As powerfully expressed by Rabbi Moshe Chaim Luzatto (Ramchal) in the opening pages of his spiritual treatise Mesillat Yesharim, some ideas are so blatant and obvious that people don’t review them and ultimately forget them completely. Therefore, argues Ramchal, certain messages need constant repetition. The deep connection of the Jewish people to the land of Israel seems to be one of these.
No doubt, many were dumbfounded by two recent resolutions of The United Nations Educational, Scientific and Cultural Organization (UNESCO) ignoring the connection of the Jewish people to the Temple mount and other holy areas in the land of Israel accusing Israel of damaging the area which is holy (only) to Islam. Rashi’s words seem prophetic. The nations will accuse the Jews of stealing their own land. As if the Temples never existed, UNESCO declares the area a Muslim holy site completely ignoring the Jewish connection both past and present.
But forgetting the Jewish connection to parts of the land of Israel seems not to be limited to the United Nations. On college campuses BDS warriors declare the entirety of the land of Israel (“from the river to the sea”) to belong to the Palestinians (“Palestine will be free”) as if there was no historical connection of the Jewish people to their land during the many years of exile. This extends to groups such as Jewish Voice for Peace (JVP) and even Jewish groups in Israel and abroad who call for an immediate end to the Jewish presence in Judea and Samaria, the biblical heartland.
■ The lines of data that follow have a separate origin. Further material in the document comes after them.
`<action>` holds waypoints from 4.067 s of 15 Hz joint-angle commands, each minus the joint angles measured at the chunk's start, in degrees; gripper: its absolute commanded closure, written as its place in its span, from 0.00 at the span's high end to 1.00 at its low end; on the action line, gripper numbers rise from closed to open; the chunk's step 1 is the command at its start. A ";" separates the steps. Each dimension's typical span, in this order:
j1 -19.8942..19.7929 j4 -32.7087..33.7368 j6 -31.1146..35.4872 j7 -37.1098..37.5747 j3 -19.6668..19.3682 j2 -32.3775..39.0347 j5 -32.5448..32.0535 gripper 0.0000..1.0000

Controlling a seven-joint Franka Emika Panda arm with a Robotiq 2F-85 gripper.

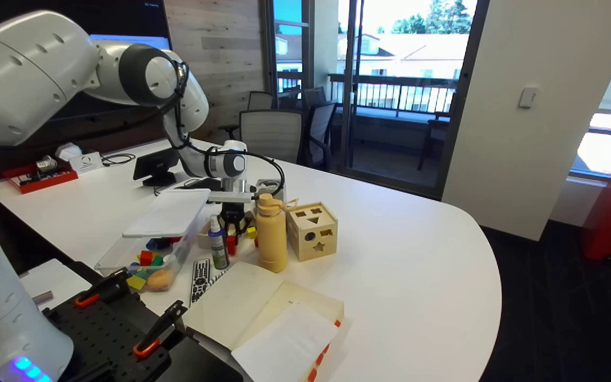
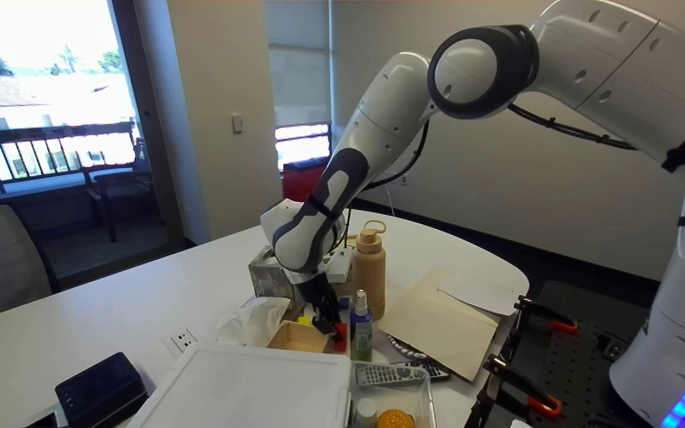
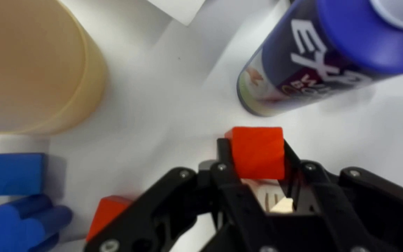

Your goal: Put the left orange block in the toy box

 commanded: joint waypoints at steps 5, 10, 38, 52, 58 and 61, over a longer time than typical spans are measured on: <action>2.98 1.64 -10.37 4.53 -1.30 -7.51 -3.05 0.08; 2.32 4.00 -12.22 2.24 -1.08 -11.07 -5.77 0.08; -7.09 36.21 -20.51 -15.79 -5.11 5.65 -8.00 0.08; -7.70 44.21 -24.40 -27.89 -5.38 11.34 -7.74 0.08; -7.53 46.22 -24.40 -30.35 -5.51 13.38 -7.51 0.08; -7.69 46.23 -24.17 -30.28 -5.12 13.78 -7.97 0.08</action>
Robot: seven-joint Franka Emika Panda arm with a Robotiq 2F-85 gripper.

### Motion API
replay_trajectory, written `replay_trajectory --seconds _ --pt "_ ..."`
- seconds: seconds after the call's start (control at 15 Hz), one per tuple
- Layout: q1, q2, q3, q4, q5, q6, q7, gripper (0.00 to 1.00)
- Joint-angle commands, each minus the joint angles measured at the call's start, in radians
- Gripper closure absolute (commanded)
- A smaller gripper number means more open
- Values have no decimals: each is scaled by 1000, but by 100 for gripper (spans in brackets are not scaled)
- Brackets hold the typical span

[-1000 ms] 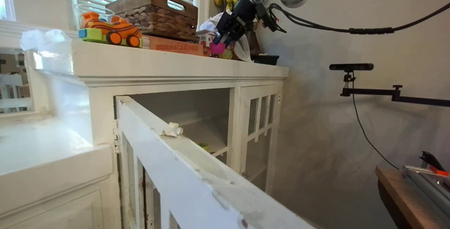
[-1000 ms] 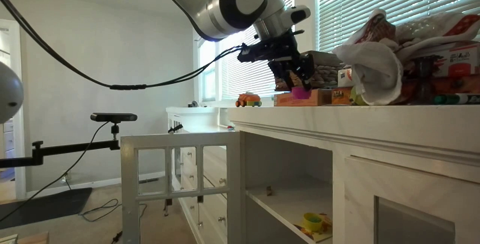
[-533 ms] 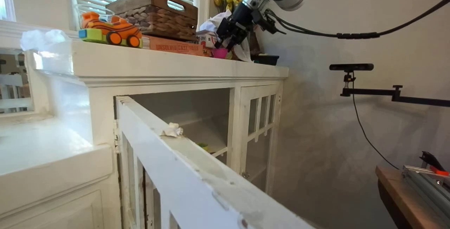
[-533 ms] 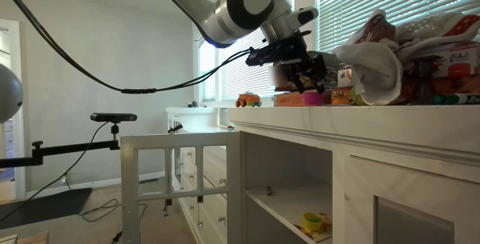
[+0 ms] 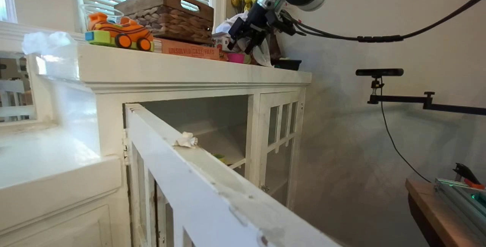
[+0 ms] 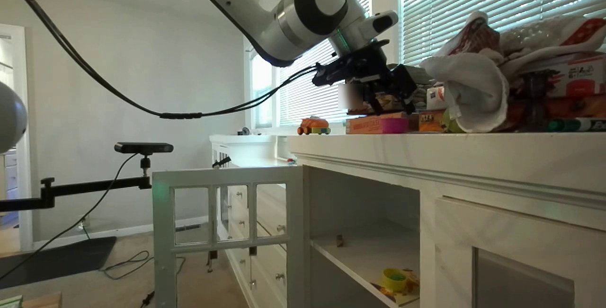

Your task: Remove the pink bowl from the cabinet

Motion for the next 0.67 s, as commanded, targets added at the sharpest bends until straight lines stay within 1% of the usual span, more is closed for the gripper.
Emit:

Many will not be moved by the religious or even historical claims dating back to the Bible and continuing through the Muslim conquest and beyond to present day. But for those who recognized these historical and even religious claims, we forget the Jewish connection at our peril.
Whatever the political necessities and no matter what future negotiations hold in store for the Land of Israel, the Jewish people have laid claim to the Land from time immemorial. Some see it as a Divine promise while others will recognize the Jews as the true indigenous population having returned home from the four corners of the world. Even those who support removing Israeli sovereignty from areas held by Jordan until 1967 should recognize that while realpolitik may require such a move, it would be a crisis of Jewish history. Jews who feel that giving up parts of our homeland are necessary should also cry about it.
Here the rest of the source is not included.